Miller filed the instant suit on January 20, 2016, but a discovery of additional information caused the court to remand the suit back to Hartford for consideration. After reviewing the additional information, Hartford again denied Miller’s claim wherein both parties filed for summary judgment on their issues. One of the main issues at hand is the reliability of Dr. Brezausek. While he stated that Miller had debilitating rheumatological and psychological limitations, he chose not to refer her to either a rheumatologist or a mental health professional until after her benefits were terminated. As such, the court believed that Dr. Brezausek seemed to perform “more as an advocate than a doctor rendering objective opinions.”  

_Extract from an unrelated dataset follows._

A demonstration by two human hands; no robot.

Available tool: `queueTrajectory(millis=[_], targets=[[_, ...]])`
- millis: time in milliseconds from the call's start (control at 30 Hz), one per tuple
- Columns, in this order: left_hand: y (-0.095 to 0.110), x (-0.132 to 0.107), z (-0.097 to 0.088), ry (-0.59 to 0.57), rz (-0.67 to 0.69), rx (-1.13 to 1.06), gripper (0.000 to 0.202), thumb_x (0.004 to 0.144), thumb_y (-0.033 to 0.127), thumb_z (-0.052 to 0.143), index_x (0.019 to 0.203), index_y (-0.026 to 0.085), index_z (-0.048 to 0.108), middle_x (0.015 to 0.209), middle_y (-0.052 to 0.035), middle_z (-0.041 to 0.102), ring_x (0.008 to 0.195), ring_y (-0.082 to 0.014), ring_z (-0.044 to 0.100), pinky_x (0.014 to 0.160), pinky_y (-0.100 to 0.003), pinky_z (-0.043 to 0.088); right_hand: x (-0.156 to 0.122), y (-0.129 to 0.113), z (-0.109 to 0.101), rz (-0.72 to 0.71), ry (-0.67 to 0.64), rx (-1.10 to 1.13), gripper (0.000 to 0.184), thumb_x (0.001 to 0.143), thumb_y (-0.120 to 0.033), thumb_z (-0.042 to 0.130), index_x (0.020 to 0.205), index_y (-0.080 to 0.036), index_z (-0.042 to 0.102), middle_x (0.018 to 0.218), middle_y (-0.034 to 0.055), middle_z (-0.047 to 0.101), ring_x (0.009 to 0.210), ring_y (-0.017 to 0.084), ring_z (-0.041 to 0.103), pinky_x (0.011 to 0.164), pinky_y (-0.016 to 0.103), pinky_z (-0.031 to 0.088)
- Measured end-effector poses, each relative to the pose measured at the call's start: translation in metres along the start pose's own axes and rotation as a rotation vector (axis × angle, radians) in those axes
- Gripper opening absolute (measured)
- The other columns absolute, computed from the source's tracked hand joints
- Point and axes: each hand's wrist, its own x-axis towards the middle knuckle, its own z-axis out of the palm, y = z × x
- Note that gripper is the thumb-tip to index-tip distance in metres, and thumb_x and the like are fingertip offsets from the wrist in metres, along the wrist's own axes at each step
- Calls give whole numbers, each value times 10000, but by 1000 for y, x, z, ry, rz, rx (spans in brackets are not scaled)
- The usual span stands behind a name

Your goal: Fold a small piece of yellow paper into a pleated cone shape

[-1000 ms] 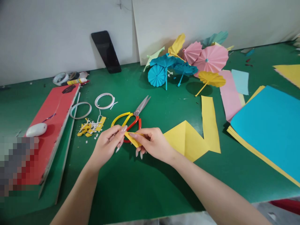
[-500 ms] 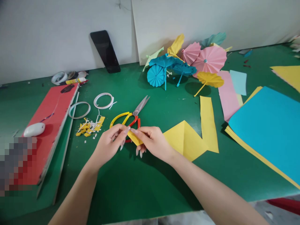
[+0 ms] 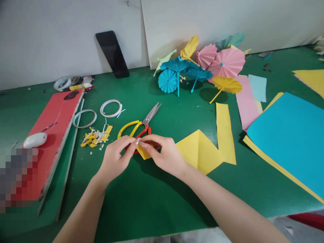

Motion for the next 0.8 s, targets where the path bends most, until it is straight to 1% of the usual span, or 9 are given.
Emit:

Next, Miller alleged that Hartford acted in an arbitrary and capricious manner when it disagreed with the Social Security Administration’s medical findings. However, the court decided that while Hartford did consider the SSA’s finding, it had the option to consider other evidence in the record which may have contradicted those findings. As such, the court did not find Hartford to be acting in an arbitrary and capricious matter related to this finding.  

Miller also claimed that Hartford’s record reviewers focused on findings not relevant to fibromyalgia, that Hartford did not consider Miller’s complaints of pain, that Hartford terminated her benefits without evidence that her condition improved, and that Hartford relied on evidence that it did not cite in its denial letters. However – for each of these claims that Miller alleged – the court held that they had no merit. For a combination of all of the above reasons, the court ruled in favor of Hartford and against Miller.  

[Note: this claim was not handled by the Ortiz Law Firm. It is merely summarized here for a better understanding of how Federal Courts are handling long term disability insurance claims.]